[TASK DESCRIPTION]
The reply should be an exact repeat of the listing, with no pictures in it.

[DATA SHOWN]
___
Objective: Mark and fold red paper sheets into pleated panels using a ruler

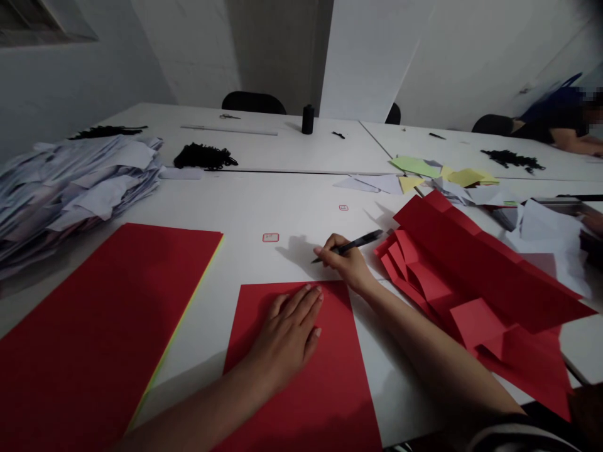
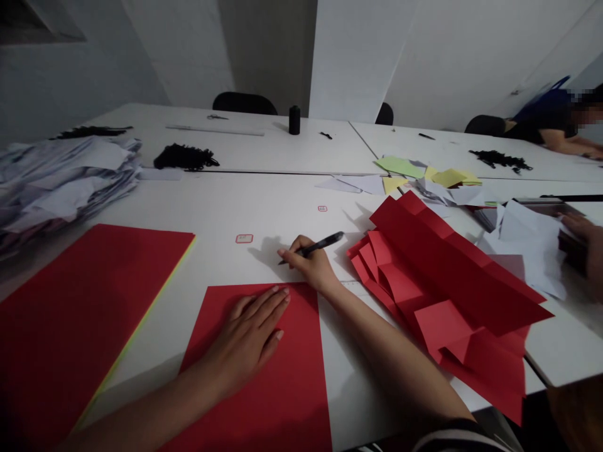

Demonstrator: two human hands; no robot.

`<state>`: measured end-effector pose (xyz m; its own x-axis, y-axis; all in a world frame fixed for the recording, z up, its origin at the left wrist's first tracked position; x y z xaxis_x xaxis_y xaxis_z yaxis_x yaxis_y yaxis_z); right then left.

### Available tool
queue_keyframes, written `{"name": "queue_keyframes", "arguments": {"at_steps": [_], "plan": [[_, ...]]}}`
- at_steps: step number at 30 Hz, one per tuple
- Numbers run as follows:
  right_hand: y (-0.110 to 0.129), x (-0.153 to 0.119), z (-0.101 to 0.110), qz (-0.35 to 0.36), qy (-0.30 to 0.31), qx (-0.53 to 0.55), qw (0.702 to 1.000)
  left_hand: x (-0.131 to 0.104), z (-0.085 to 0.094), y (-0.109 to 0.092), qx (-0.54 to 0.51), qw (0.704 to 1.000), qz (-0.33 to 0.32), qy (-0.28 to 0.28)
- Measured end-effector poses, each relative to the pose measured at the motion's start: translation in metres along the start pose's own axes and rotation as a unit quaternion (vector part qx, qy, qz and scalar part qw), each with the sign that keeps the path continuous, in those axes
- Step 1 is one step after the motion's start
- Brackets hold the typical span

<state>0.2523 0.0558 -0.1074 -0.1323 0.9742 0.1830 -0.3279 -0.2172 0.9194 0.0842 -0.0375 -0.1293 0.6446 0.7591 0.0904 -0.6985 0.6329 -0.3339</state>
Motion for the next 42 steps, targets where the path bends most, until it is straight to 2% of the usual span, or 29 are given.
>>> {"name": "queue_keyframes", "arguments": {"at_steps": [3, 5, 7, 9, 12, 15, 17, 22, 25, 28, 33, 37, 39, 40, 42], "plan": [[0.019, 0.000, 0.021, 0.029, -0.045, 0.003, 0.999, -0.001, -0.001, 0.001, -0.001, 1.000, -0.003, -0.001], [0.030, -0.007, 0.033, 0.049, -0.041, -0.018, 0.998, -0.002, -0.002, 0.001, -0.002, 1.000, 0.000, -0.002], [0.032, -0.022, 0.040, 0.061, -0.020, -0.061, 0.996, -0.003, -0.002, 0.001, -0.003, 1.000, 0.001, 0.000], [0.025, -0.042, 0.043, 0.082, -0.022, -0.146, 0.986, -0.004, -0.002, 0.000, -0.004, 1.000, -0.001, -0.001], [0.001, -0.074, 0.048, 0.136, 0.007, -0.308, 0.941, -0.008, -0.003, -0.001, -0.007, 1.000, -0.005, -0.020], [-0.025, -0.097, 0.057, 0.134, 0.031, -0.410, 0.902, -0.012, -0.005, -0.003, -0.003, 0.999, -0.007, -0.036], [-0.035, -0.104, 0.063, 0.145, 0.039, -0.456, 0.877, -0.013, -0.006, -0.004, 0.007, 0.999, -0.014, -0.041], [-0.027, -0.102, 0.061, 0.186, 0.066, -0.522, 0.830, -0.011, -0.010, -0.006, -0.003, 0.995, -0.079, -0.053], [-0.019, -0.095, 0.055, 0.161, 0.079, -0.562, 0.808, -0.009, -0.007, -0.006, -0.029, 0.994, -0.095, -0.049], [-0.013, -0.087, 0.051, 0.111, 0.065, -0.574, 0.809, -0.010, 0.003, -0.009, -0.012, 0.997, -0.068, -0.036], [0.000, -0.065, 0.053, 0.050, 0.010, -0.552, 0.832, -0.014, 0.021, -0.022, 0.044, 0.998, 0.026, -0.034], [0.022, -0.057, 0.047, 0.057, -0.006, -0.497, 0.866, -0.016, 0.026, -0.029, 0.094, 0.994, 0.053, -0.018], [0.032, -0.060, 0.039, 0.078, 0.011, -0.472, 0.878, -0.016, 0.025, -0.030, 0.113, 0.992, 0.059, -0.018], [0.035, -0.063, 0.033, 0.089, 0.029, -0.476, 0.875, -0.016, 0.023, -0.029, 0.120, 0.991, 0.063, -0.019], [0.038, -0.071, 0.022, 0.112, 0.080, -0.513, 0.847, -0.015, 0.021, -0.028, 0.128, 0.989, 0.070, -0.019]]}}
Point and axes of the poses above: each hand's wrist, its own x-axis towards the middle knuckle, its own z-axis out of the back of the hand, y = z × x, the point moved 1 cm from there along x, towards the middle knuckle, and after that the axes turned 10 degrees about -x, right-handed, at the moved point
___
[WRITTEN RESPONSE]
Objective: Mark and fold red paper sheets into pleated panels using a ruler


Demonstrator: two human hands; no robot.

`<state>`: measured end-effector pose (xyz m; its own x-axis, y-axis; all in a world frame fixed for the recording, z up, its origin at the left wrist's first tracked position; x y z xaxis_x xaxis_y xaxis_z yaxis_x yaxis_y yaxis_z); right then left.

### Available tool
queue_keyframes, written `{"name": "queue_keyframes", "arguments": {"at_steps": [_], "plan": [[_, ...]]}}`
- at_steps: step number at 30 Hz, one per tuple
- Numbers run as follows:
  right_hand: y (-0.110 to 0.129), x (-0.153 to 0.119), z (-0.101 to 0.110), qz (-0.35 to 0.36), qy (-0.30 to 0.31), qx (-0.53 to 0.55), qw (0.702 to 1.000)
  left_hand: x (-0.131 to 0.104), z (-0.085 to 0.094), y (-0.109 to 0.092), qx (-0.54 to 0.51), qw (0.704 to 1.000), qz (-0.33 to 0.32), qy (-0.28 to 0.28)
- Measured end-effector poses, each relative to the pose measured at the motion's start: translation in metres along the start pose's own axes and rotation as a unit quaternion (vector part qx, qy, qz and scalar part qw), each with the sign that keeps the path continuous, in those axes
- Step 1 is one step after the motion's start
- Brackets hold the typical span

<state>0.2523 0.0558 -0.1074 -0.1323 0.9742 0.1830 -0.3279 -0.2172 0.9194 0.0842 -0.0375 -0.1293 0.6446 0.7591 0.0904 -0.6985 0.6329 -0.3339</state>
Motion for the next 42 steps, targets where the path bends most, until it is straight to 2% of the usual span, or 29 are given.
>>> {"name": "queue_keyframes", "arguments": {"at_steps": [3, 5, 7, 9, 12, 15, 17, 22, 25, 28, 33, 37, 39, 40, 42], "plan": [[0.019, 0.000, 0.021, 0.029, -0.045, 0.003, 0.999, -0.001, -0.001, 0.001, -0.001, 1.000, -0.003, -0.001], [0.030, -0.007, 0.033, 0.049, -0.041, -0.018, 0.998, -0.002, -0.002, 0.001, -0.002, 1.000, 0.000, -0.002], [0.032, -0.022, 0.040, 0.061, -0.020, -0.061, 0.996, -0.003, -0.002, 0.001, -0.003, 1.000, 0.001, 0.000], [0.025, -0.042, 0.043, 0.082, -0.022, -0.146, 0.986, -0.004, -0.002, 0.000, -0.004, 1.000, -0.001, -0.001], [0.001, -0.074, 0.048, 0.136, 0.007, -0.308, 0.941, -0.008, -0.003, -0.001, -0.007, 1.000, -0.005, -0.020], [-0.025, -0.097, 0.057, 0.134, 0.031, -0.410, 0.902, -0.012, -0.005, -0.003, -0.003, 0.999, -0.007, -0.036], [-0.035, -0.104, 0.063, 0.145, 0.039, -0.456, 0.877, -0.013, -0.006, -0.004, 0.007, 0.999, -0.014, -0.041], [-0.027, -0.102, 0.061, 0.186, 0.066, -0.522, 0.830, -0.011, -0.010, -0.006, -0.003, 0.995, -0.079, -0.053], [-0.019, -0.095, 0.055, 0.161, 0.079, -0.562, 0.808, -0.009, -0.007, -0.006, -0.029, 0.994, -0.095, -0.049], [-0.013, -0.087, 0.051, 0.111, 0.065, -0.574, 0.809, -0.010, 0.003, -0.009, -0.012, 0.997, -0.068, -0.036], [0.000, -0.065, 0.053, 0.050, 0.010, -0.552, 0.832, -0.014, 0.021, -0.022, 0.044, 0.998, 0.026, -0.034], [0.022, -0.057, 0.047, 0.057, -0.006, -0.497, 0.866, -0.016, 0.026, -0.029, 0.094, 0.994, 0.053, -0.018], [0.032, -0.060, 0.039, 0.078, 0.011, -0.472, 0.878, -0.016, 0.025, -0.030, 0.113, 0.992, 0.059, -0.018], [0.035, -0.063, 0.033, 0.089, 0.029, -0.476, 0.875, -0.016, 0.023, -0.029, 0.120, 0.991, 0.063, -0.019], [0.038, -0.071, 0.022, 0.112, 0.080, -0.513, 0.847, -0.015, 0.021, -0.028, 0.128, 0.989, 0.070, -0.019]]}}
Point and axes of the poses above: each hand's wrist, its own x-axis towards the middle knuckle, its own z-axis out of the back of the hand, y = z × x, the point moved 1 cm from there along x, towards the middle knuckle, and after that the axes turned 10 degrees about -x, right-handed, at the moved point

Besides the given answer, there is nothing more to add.